• ACTIVITY
Give back the whole listing below exactly.

----------

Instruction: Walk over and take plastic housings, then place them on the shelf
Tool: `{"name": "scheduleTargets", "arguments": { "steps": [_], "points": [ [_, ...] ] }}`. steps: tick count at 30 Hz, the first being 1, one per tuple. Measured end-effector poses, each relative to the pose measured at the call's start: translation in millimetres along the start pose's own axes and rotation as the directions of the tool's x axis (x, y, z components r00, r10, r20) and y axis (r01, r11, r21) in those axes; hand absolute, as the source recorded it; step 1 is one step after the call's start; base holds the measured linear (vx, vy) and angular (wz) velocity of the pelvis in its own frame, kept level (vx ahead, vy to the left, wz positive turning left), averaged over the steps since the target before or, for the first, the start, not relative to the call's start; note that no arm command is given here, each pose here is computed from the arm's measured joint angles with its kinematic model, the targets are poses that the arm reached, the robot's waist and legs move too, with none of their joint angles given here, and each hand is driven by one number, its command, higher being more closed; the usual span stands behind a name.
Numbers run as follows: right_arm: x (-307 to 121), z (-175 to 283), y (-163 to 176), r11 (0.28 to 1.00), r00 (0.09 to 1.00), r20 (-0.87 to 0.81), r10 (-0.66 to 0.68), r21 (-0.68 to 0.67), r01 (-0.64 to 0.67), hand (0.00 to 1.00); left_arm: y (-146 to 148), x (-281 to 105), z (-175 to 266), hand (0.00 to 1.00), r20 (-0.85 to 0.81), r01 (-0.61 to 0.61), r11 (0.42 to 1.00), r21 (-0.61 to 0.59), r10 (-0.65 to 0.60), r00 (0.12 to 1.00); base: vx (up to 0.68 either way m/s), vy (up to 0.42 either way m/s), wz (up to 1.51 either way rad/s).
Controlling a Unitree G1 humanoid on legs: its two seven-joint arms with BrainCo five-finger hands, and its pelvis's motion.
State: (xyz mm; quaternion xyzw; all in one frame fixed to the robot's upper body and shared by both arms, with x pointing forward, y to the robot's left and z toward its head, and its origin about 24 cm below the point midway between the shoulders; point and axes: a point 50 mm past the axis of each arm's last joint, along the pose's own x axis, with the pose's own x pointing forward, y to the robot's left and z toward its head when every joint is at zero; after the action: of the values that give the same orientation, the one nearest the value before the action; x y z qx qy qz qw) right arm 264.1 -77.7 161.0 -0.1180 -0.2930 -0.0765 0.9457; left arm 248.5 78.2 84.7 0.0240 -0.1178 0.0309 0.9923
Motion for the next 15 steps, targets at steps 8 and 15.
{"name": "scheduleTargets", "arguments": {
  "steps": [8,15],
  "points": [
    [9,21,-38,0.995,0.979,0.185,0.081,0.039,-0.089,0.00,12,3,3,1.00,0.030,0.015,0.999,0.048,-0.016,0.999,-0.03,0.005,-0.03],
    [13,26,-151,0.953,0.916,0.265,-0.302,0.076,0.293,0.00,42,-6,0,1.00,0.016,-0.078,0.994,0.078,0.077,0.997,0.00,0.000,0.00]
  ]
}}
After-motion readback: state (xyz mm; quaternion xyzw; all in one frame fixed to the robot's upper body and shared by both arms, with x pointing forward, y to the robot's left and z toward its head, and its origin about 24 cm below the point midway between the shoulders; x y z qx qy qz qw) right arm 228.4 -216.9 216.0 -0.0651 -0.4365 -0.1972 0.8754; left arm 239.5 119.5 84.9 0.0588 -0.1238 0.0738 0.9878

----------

• SOLUTION BELOW
Instruction: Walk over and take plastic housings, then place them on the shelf
Tool: `{"name": "scheduleTargets", "arguments": { "steps": [_], "points": [ [_, ...] ] }}`. steps: tick count at 30 Hz, the first being 1, one per tuple. Measured end-effector poses, each relative to the pose measured at the call's start: translation in millimetres along the start pose's own axes and rotation as the directions of the tool's x axis (x, y, z components r00, r10, r20) and y axis (r01, r11, r21) in those axes; hand absolute, as the source recorded it; step 1 is one step after the call's start; base holds the measured linear (vx, vy) and angular (wz) velocity of the pelvis in its own frame, kept level (vx ahead, vy to the left, wz positive turning left), averaged over the steps since the target before or, for the first, the start, not relative to the call's start; note that no arm command is given here, each pose here is computed from the arm's measured joint angles with its kinematic model, the targets are poses that the arm reached, the robot's waist and legs move too, with none of their joint angles given here, and each hand is driven by one number, its command, higher being more closed; the usual span stands behind a name.
Numbers run as follows: right_arm: x (-307 to 121), z (-175 to 283), y (-163 to 176), r11 (0.28 to 1.00), r00 (0.09 to 1.00), r20 (-0.87 to 0.81), r10 (-0.66 to 0.68), r21 (-0.68 to 0.67), r01 (-0.64 to 0.67), hand (0.00 to 1.00); left_arm: y (-146 to 148), x (-281 to 105), z (-175 to 266), hand (0.00 to 1.00), r20 (-0.85 to 0.81), r01 (-0.61 to 0.61), r11 (0.42 to 1.00), r21 (-0.61 to 0.59), r10 (-0.65 to 0.60), r00 (0.12 to 1.00); base: vx (up to 0.68 either way m/s), vy (up to 0.42 either way m/s), wz (up to 1.51 either way rad/s).
Controlling a Unitree G1 humanoid on legs: its two seven-joint arms with BrainCo five-finger hands, and its pelvis's motion.
State: (xyz mm; quaternion xyzw; all in one frame fixed to the robot's upper body and shared by both arms, with x pointing forward, y to the robot's left and z toward its head, and its origin about 24 cm below the point midway between the shoulders; point and axes: a point 50 mm past the axis of each arm's last joint, along the pose's own x axis, with the pose's own x pointing forward, y to the robot's left and z toward its head when every joint is at zero; after the action: of the values that give the same orientation, the one nearest the value before the action; x y z qx qy qz qw) right arm 264.1 -77.7 161.0 -0.1180 -0.2930 -0.0765 0.9457; left arm 248.5 78.2 84.7 0.0240 -0.1178 0.0309 0.9923
Motion for the next 15 steps, targets at steps 8 and 15.
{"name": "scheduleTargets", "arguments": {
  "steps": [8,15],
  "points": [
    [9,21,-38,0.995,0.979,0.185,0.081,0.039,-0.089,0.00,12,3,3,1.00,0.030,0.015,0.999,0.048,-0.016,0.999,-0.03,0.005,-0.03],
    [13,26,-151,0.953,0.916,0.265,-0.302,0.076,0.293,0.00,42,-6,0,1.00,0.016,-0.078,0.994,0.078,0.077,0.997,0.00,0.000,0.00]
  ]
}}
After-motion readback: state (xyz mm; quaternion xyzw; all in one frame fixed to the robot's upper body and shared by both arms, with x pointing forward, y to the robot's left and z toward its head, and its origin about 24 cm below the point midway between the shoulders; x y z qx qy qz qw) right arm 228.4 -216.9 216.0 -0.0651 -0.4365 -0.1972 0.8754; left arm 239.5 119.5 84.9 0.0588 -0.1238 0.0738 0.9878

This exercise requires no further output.